Maybe apple should stick to trying patent things that already have been done instead of "innovating" anything

Also you call me a sheep but a sheep of what group is what you failed to add.


----------



## CJRhoades

While I agree that many of Apple's earlier law suits were silly, Samsung deserves to get nailed for this one. Those phones look incredibly similar at a glance and I'm sure they could easily be confused by someone not very tech oriented.
Quote:


> Originally Posted by *theturbofd*
> 
> GUI and mouse? Wasn't Xerox the original creators? Apple used the idea for their personal gain.


Apple bought that tech from Xerox. Xerox wasn't planning to use it anyway.


----------



## steelbom

Quote:


> Originally Posted by *ZealotKi11er*
> 
> Dont see the problem, Apple stopped iPhone 3G design. Samsung i using forgotten ideal.

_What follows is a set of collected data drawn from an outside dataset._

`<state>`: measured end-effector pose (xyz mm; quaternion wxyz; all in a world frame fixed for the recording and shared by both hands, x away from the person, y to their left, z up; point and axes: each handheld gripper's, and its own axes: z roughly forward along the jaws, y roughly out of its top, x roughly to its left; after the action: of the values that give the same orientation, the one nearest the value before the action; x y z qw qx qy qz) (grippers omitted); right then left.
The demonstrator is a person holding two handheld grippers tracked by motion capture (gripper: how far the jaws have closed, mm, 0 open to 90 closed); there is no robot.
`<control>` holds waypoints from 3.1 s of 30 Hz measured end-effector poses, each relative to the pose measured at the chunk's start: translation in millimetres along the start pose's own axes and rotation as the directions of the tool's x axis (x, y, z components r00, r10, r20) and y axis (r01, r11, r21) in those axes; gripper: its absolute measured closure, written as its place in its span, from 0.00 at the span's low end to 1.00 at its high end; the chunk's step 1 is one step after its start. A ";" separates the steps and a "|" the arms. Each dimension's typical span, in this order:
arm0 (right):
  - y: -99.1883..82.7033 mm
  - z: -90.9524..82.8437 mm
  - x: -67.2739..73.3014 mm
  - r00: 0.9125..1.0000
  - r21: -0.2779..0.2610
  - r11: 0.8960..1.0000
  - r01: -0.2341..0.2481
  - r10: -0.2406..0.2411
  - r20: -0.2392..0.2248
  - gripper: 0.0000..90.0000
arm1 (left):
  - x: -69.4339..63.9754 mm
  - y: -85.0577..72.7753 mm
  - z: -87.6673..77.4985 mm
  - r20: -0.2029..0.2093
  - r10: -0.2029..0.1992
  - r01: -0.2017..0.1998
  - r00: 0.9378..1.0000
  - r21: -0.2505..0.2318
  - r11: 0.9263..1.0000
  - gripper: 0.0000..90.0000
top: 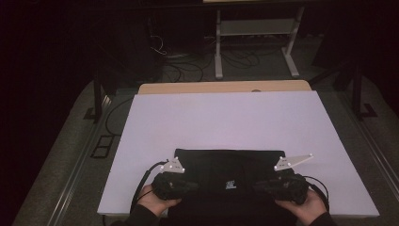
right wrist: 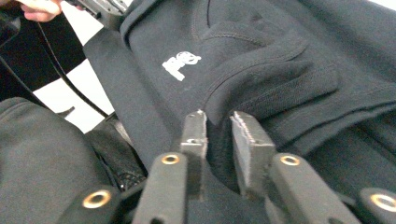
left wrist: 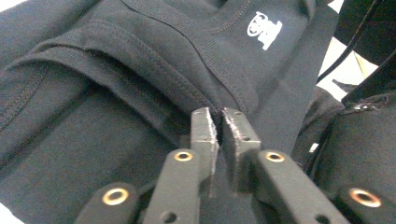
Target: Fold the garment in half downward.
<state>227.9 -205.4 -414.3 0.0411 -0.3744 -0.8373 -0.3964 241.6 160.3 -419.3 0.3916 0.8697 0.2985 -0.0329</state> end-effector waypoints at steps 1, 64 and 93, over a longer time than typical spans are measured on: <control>-0.4 -0.9 -0.5 1.000 -0.003 1.000 -0.007 0.007 -0.001 0.74 | -0.2 -0.3 -0.4 -0.002 -0.003 0.003 1.000 -0.003 1.000 0.86; 32.7 -66.9 -68.9 0.986 -0.118 0.991 0.063 -0.044 0.158 0.00 | 65.5 35.6 -46.4 -0.083 0.097 -0.102 0.992 -0.066 0.993 0.00; 42.7 -45.4 -86.6 0.986 -0.071 0.995 0.070 -0.058 0.159 0.00 | 95.3 43.0 -25.1 -0.077 0.052 -0.054 0.996 -0.029 0.998 0.00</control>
<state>307.7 -271.1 -387.9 -0.0519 -0.3788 -0.8337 -0.3985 338.7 202.7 -401.3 0.3943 0.8717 0.2907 0.0155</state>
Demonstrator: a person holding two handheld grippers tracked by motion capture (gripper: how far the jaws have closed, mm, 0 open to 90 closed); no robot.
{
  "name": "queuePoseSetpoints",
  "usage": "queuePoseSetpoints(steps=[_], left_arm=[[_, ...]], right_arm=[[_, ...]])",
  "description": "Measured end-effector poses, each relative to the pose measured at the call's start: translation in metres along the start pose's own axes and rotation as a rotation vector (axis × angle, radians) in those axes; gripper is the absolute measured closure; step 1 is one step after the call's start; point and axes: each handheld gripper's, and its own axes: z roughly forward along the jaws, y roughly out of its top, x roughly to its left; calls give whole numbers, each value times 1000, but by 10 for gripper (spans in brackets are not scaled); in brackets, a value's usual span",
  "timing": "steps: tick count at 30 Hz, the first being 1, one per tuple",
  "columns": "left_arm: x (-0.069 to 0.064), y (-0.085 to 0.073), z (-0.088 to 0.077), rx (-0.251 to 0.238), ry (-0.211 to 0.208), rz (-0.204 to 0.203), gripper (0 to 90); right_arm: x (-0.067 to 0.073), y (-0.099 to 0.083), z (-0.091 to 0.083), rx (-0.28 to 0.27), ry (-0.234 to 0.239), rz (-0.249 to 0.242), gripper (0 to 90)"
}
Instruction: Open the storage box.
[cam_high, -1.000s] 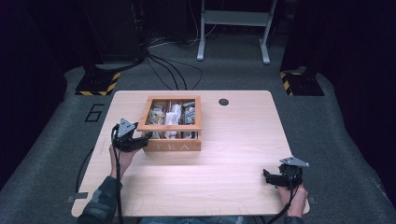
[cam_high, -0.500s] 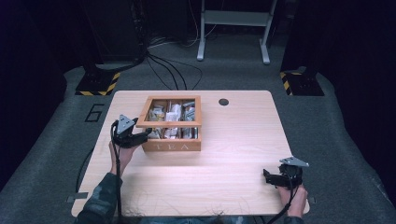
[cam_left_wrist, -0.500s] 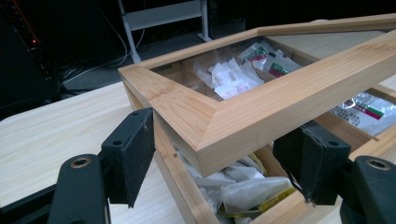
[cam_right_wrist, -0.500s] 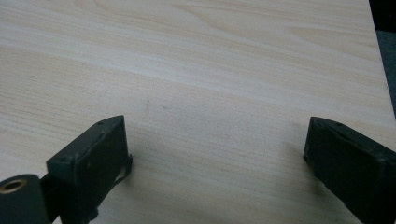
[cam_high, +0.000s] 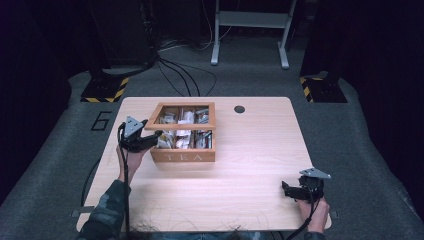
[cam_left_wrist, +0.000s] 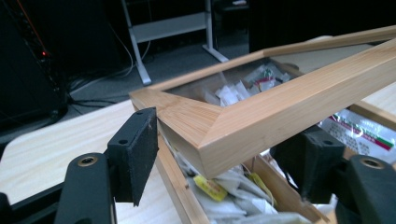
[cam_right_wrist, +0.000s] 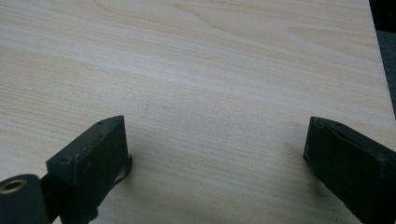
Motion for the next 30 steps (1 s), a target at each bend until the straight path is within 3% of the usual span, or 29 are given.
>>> queuePoseSetpoints(steps=[6, 21, 30], left_arm=[[3, 6, 2, -16, 6, -14, 350], [10, 11, 3, -44, 24, 15, 445], [12, 22, 5, -49, 54, 78, 496]], right_arm=[[0, 0, 0, 0, 0, 0, 59], [0, 0, 0, 0, 0, -1, 59], [0, 0, 0, 2, -2, 1, 62]])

The 3G design is identical to the iPhone 3GS design, and they still sell the iPhone 3GS.
Quote:


> Originally Posted by *theturbofd*
> 
> LOL thank you
> Just like the samsung commercial stated how many of apples fans are sheeps.
> Apple innovated what? nothing tablets have been out way before this stupid large ipod touch that they call an ipad. Everything still looks almost the same from most of the apple phones the only REAL big change was from the 3gs to the iphone 4. But how much has the OS changed? Need I remind you that it took until the 3gs for apple to include SMS ......... -_- Apple is scared of these phone companies because more people are starting to realize how much a rip off apple is. I would rather keep my HTC thunderbolt then to ever grab an iphone.

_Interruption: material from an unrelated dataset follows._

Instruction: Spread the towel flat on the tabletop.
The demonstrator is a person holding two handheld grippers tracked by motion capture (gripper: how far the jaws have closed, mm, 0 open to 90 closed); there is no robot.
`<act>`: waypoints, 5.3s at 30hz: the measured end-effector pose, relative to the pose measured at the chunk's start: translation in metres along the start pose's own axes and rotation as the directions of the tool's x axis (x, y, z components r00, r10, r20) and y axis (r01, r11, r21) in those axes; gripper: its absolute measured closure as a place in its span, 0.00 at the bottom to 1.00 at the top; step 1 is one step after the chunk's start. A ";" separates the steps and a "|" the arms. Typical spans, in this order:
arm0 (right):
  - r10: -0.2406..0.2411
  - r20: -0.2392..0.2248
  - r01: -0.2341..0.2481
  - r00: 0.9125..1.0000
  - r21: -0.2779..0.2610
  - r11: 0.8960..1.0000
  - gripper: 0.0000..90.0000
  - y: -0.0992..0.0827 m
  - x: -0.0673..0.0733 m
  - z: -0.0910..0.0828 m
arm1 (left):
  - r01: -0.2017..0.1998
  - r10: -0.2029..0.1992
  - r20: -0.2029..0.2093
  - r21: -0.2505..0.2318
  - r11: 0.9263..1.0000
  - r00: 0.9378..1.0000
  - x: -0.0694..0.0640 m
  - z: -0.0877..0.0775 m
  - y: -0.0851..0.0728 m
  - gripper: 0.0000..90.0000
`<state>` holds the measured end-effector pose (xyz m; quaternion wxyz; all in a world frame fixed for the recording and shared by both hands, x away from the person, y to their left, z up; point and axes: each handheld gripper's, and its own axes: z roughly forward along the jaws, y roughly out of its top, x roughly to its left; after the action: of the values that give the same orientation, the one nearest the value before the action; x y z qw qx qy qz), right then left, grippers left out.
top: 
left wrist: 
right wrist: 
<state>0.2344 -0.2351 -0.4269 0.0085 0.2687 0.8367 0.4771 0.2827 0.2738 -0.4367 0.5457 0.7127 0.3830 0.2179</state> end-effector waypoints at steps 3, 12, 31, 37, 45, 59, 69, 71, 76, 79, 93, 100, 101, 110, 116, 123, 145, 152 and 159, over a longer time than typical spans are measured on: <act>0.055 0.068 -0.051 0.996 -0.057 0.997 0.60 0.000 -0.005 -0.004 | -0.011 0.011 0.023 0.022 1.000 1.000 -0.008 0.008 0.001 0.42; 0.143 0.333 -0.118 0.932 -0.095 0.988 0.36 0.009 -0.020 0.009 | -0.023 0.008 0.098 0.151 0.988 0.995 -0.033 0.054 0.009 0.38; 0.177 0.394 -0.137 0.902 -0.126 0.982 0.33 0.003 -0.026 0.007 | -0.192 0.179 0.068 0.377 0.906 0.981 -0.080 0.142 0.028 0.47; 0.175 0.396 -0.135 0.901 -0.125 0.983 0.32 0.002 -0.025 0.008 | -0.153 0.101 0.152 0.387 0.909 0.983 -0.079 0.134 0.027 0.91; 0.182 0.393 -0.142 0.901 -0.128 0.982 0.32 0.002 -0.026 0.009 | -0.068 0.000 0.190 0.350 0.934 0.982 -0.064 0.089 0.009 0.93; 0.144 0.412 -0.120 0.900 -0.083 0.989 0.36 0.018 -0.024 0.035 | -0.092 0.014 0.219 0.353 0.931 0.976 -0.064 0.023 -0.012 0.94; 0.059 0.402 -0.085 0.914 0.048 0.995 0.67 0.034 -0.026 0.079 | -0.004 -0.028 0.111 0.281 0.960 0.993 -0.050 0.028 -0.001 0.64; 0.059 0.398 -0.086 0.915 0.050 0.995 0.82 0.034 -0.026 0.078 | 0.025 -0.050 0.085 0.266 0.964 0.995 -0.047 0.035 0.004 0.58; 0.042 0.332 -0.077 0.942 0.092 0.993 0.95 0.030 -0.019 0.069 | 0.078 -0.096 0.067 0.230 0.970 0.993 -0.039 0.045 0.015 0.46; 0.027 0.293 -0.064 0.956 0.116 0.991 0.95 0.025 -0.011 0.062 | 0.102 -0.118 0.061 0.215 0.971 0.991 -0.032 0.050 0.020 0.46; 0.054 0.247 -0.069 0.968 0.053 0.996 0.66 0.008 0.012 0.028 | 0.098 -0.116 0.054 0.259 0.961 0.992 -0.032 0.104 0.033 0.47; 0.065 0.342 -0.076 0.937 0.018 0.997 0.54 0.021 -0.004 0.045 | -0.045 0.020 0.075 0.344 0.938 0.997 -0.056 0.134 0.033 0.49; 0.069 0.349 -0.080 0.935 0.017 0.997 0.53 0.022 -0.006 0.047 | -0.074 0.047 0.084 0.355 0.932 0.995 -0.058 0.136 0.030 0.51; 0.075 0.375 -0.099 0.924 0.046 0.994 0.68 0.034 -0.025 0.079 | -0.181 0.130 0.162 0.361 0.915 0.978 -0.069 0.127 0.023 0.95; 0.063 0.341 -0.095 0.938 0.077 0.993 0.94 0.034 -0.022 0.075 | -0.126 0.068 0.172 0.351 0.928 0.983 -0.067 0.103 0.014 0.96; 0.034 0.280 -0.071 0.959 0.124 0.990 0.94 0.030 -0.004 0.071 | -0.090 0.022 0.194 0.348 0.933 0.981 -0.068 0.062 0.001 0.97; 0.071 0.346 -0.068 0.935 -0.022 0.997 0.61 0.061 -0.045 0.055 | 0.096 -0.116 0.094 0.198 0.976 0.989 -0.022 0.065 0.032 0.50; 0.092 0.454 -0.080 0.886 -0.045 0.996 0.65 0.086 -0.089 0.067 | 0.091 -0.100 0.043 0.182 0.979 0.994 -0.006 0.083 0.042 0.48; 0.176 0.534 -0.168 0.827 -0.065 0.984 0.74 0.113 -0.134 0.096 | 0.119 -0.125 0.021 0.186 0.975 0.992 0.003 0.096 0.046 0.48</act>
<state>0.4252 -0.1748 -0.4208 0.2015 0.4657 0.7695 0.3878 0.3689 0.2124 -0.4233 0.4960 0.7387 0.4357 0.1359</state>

The tablet was just a niche product until Apple re-invented it and made the iPad. The reason each iPhone looks so similar is because it's the same model of phone.
Quote:


> Originally Posted by *theturbofd*
> 
> Now explain why the Iphone 4S sold that much? Besides obvious fan boys who want the latest even though it's no where near the greatest


It's one of the best, if not the best 3.5 inch smartphone available and it competes strongly with the larger 4+ inch devices.


----------



## theturbofd

Quote:


> Originally Posted by *steelbom*
> 
> The 3G design is identical to the iPhone 3GS design, and they still sell the iPhone 3GS.
> The tablet was just a niche product until Apple re-invented it and made the iPad. The reason each iPhone looks so similar is because it's the same model of phone.
> It's one of the best, if not the best 3.5 inch smartphone available and it competes strongly with the larger 4+ inch devices.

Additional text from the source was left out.